→ Records to use:
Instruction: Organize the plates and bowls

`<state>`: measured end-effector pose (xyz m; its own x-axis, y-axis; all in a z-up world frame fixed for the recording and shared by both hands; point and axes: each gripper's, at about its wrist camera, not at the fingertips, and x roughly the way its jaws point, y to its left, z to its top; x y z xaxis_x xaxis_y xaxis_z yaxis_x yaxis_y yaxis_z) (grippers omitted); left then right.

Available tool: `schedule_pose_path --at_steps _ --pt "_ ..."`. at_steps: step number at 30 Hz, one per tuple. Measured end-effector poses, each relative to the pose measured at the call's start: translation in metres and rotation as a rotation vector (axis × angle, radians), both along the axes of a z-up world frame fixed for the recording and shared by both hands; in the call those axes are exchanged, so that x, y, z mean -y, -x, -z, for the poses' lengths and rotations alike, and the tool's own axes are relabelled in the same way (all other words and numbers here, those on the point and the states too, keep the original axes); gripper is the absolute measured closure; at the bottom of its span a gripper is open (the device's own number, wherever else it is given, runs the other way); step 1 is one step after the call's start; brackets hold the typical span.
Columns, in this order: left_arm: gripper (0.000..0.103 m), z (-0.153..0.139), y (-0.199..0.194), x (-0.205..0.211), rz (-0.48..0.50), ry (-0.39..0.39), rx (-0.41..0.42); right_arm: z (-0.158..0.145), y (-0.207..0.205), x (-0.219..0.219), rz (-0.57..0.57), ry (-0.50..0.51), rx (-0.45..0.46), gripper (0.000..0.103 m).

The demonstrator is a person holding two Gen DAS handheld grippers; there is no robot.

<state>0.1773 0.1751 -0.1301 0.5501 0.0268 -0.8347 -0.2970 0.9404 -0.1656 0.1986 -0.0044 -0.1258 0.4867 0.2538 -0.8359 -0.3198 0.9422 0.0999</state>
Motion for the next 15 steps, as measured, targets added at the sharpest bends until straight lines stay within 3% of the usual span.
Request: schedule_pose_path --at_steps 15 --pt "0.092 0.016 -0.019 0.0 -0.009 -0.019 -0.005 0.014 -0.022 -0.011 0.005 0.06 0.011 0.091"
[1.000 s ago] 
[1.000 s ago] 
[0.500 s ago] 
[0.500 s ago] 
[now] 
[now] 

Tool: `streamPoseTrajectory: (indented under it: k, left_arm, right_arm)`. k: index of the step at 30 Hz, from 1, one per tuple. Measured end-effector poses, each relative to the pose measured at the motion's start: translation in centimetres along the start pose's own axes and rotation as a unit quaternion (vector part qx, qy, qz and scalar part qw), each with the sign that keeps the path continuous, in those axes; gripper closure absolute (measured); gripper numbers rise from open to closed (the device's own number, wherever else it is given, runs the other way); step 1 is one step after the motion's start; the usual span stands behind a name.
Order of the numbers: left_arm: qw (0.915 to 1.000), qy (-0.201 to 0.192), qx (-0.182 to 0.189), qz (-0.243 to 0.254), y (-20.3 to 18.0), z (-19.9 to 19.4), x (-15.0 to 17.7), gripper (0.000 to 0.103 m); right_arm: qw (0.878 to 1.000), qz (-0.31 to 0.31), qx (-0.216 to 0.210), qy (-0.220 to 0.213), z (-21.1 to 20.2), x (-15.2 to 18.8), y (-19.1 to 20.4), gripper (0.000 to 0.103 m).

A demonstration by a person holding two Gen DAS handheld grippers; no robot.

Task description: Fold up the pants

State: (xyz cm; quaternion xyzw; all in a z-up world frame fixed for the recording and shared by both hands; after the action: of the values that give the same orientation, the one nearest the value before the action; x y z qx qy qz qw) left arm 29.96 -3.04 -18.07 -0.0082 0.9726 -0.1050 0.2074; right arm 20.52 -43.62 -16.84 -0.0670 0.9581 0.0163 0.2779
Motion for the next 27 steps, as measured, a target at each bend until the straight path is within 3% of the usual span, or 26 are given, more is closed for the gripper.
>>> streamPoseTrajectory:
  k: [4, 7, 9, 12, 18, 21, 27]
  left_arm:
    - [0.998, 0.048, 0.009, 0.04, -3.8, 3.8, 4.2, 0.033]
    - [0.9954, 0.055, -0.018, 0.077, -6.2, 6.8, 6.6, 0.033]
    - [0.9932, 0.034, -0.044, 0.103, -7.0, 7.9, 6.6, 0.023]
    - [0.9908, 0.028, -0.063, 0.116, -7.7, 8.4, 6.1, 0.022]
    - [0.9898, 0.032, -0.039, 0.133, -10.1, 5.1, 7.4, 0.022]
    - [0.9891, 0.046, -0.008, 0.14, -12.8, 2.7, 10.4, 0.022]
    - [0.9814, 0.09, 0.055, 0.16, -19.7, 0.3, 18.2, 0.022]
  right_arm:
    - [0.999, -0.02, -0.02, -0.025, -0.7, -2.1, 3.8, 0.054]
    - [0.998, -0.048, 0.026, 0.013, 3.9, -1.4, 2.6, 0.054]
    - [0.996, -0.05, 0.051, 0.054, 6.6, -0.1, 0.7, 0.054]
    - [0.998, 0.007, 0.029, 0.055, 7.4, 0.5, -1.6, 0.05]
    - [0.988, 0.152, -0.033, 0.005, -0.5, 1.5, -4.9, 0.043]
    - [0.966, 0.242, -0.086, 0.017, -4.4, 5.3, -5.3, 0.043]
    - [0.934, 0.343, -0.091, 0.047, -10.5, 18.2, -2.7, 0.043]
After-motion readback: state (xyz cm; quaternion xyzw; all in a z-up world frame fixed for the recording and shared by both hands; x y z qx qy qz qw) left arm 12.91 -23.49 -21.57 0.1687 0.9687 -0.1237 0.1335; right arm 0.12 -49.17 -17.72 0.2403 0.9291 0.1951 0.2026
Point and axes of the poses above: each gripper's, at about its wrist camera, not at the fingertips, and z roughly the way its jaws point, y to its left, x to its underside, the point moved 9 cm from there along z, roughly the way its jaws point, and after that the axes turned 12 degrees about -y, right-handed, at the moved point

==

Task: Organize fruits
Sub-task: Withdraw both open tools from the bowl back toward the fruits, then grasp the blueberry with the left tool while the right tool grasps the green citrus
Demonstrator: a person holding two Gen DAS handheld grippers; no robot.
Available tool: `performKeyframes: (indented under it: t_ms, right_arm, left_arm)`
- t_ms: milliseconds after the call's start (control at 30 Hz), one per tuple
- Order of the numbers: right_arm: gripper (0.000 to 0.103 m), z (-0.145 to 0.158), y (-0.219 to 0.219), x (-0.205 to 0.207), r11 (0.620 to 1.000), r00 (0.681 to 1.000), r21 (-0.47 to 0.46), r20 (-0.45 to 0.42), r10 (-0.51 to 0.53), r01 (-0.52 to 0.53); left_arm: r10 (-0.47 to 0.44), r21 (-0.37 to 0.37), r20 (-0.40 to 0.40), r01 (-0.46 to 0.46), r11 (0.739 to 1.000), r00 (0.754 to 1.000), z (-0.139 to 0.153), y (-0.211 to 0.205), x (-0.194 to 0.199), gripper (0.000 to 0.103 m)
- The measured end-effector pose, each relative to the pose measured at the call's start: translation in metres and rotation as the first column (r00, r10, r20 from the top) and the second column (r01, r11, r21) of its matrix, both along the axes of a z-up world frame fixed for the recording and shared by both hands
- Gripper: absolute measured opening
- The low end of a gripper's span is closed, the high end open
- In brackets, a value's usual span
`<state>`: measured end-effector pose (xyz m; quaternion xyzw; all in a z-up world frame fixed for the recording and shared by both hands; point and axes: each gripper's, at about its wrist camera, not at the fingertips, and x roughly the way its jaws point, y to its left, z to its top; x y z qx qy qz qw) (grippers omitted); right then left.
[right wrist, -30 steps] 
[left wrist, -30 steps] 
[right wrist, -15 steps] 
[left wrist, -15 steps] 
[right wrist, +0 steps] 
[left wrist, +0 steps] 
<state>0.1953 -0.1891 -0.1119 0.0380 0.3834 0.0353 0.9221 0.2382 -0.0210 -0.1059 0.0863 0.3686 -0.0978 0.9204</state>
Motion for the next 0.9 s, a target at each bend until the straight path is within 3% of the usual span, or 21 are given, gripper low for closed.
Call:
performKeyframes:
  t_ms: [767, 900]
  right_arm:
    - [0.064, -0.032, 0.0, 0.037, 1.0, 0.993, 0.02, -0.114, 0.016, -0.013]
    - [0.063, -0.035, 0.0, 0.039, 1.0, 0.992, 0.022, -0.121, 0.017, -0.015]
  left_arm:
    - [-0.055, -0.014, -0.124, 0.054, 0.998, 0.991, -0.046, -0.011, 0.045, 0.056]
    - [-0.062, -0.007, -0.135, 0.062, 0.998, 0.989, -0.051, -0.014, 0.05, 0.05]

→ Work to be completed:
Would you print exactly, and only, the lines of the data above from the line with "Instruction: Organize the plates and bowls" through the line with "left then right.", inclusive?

→ Task response:
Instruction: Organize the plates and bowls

`<state>`: measured end-effector pose (xyz m; its own x-axis, y-axis; all in a z-up world frame fixed for the recording and shared by both hands; point and axes: each gripper's, at about its wrist camera, not at the fingertips, and x roughly the way its jaws point, y to its left, z to its top; x y z xaxis_x xaxis_y xaxis_z yaxis_x yaxis_y yaxis_z) (grippers omitted); left then right.

With that, the answer is complete.